Wheeee!  That was fun – let’s do it again!

There is nothing more fun than a nice, big dip in the roller coaster that you are prepared for and nothing more terrifying than a sudden, unexpected drop you were not prepared for (think air pockets on planes).  I know my incessant harping on fundamentals gets annoying and makes me somewhat of a party pooper at market tops but think of my commentary as that "clack, clack, clack" sound you hear when a roller coaster is climbing to the top of the tracks – the sound lets you know there’s a big drop coming and the more clacks you hear – the bigger the dip is likely to be

In fact, much like a roller-coaster, most of our well-prepared members were disappointed that we didn’t get a BIGGER dip on Friday but we’ve learned not to be greedy on the bear side and to quickly take those profits on our short-term plays while we let our long-term disaster hedges run wild, waiting patiently for the big score.  By the way, it’s not that we’re perma-bears – far from it, when Cramer, Adami, Finerman, John AND Peter Najarian were telling you to crawl into a bunker and hide your head in the sand a year ago – I was the one yelling BUYBUYBUY while our hugely successful Buy List, which is the bulk of our portfolios, has been all bullish since Feb 8th.   Just because we think a rally is BS, doesn’t mean we don’t participate in it!

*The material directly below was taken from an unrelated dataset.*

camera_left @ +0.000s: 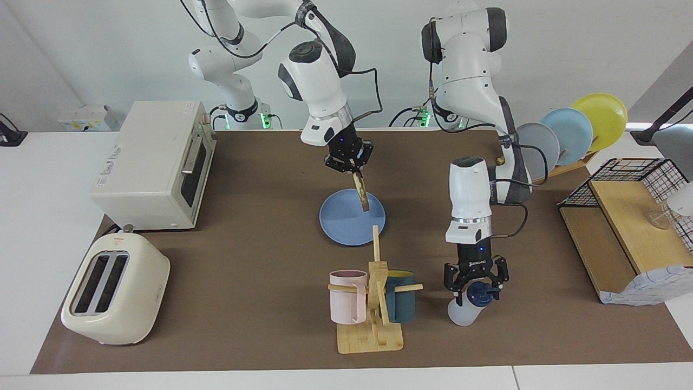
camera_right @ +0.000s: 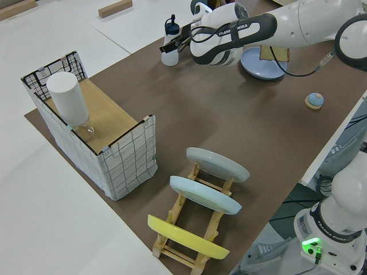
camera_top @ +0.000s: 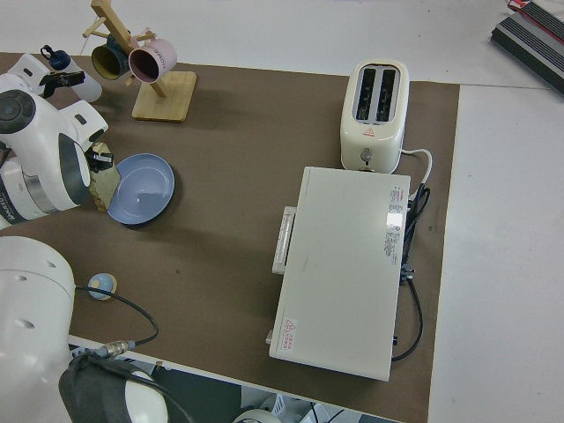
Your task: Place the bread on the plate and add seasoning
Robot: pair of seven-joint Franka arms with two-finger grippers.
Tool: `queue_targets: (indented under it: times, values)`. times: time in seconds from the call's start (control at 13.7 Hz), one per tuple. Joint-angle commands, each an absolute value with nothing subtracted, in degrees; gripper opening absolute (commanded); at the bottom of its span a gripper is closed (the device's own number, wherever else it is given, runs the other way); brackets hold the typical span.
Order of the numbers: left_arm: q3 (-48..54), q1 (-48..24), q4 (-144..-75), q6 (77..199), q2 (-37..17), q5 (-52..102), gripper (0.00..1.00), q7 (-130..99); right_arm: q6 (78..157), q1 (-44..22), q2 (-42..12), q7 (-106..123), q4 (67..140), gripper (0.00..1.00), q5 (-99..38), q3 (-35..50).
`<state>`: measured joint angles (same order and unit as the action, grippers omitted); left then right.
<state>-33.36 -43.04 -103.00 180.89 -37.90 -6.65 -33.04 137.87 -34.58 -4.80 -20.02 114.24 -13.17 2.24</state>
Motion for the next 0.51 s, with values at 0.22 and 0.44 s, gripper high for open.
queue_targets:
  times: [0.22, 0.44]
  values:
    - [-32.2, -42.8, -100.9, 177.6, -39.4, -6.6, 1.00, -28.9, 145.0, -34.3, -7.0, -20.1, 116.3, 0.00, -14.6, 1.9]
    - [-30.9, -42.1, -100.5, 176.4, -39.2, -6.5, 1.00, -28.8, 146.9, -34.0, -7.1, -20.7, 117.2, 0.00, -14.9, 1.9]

As a fundamentalist, I believe there is a market "truth" a real value that can be placed on stocks and indexes based on reality, not hype and, when the MSM hype stampedes the herd and takes the market (or an individual stock) too far one way or the other – we simply step in and take advantage of it.  It’s not complicated but it takes a little bit more work than the average "Lightning Round" participant is used to so PSW is not for everybody – this is our JOB, not our hobby, but boy is it fun when we get it right!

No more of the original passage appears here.